### About this task:
Number of lines below with the word "green": give it and nothing more.

### The data:
"""
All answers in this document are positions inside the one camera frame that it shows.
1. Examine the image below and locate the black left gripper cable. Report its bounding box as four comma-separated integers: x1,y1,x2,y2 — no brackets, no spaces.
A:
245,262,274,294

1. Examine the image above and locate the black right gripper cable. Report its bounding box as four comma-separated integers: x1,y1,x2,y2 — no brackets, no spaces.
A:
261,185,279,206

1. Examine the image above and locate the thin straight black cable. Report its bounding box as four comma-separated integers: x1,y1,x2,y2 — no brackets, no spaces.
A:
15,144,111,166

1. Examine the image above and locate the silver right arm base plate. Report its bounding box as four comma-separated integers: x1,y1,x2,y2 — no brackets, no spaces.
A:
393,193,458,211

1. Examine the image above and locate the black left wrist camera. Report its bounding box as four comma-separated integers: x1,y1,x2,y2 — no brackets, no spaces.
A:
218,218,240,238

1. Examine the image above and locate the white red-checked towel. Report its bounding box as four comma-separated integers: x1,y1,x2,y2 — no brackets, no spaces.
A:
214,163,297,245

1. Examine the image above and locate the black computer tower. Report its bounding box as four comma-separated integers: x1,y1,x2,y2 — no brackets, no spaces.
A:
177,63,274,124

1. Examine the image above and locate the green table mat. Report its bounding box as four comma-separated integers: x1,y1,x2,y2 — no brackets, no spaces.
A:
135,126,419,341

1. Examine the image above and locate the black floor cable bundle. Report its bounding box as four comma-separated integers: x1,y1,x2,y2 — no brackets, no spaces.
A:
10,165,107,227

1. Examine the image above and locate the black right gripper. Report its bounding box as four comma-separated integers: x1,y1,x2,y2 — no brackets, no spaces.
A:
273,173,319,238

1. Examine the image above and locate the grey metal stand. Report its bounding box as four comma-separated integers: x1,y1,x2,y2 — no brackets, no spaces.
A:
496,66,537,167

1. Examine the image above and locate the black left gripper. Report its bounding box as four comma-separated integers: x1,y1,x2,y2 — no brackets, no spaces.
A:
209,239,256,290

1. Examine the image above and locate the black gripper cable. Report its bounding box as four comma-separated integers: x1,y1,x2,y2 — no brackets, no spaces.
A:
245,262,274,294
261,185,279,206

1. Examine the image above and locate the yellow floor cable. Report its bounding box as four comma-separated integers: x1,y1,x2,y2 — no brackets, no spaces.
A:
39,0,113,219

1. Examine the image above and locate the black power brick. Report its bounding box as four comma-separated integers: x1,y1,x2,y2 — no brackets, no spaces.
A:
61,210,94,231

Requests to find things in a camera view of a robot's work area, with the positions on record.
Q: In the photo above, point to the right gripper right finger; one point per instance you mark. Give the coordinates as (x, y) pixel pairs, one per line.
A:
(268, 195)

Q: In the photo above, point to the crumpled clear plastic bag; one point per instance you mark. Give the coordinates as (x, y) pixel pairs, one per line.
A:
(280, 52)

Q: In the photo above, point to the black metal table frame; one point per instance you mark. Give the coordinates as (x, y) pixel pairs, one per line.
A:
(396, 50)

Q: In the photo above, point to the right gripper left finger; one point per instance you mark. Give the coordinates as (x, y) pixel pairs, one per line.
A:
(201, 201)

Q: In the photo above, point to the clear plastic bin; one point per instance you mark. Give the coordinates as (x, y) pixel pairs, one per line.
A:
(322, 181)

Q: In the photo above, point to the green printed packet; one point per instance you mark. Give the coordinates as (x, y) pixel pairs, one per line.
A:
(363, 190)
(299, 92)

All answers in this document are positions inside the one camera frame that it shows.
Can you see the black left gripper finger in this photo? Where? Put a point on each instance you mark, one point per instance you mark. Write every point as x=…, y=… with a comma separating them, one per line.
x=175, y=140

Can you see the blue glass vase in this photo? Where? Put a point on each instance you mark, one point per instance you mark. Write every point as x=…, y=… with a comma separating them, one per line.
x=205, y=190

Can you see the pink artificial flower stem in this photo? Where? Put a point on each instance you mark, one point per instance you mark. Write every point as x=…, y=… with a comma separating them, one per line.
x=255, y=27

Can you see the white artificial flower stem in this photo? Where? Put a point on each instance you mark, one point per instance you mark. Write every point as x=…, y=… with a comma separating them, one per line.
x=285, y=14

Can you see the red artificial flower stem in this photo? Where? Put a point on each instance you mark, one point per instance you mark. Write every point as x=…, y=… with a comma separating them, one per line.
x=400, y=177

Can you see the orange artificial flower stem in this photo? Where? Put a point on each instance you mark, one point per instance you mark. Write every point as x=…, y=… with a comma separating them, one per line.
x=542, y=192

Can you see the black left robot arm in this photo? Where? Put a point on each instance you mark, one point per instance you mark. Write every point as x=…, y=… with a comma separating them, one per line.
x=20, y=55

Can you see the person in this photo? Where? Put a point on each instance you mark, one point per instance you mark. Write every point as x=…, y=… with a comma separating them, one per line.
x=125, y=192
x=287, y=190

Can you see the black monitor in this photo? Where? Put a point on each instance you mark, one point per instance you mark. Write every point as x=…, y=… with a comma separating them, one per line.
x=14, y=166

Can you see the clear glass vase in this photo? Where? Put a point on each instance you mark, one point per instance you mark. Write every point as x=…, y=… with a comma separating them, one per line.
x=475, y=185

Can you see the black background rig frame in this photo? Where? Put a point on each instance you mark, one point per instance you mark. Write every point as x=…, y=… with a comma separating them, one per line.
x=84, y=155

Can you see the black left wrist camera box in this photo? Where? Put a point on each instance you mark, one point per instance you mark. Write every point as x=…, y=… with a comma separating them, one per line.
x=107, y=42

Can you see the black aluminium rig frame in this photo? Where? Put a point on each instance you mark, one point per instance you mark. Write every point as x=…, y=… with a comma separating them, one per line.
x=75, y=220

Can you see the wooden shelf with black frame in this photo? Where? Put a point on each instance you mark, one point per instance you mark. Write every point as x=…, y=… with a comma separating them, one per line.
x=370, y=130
"""
### Response:
2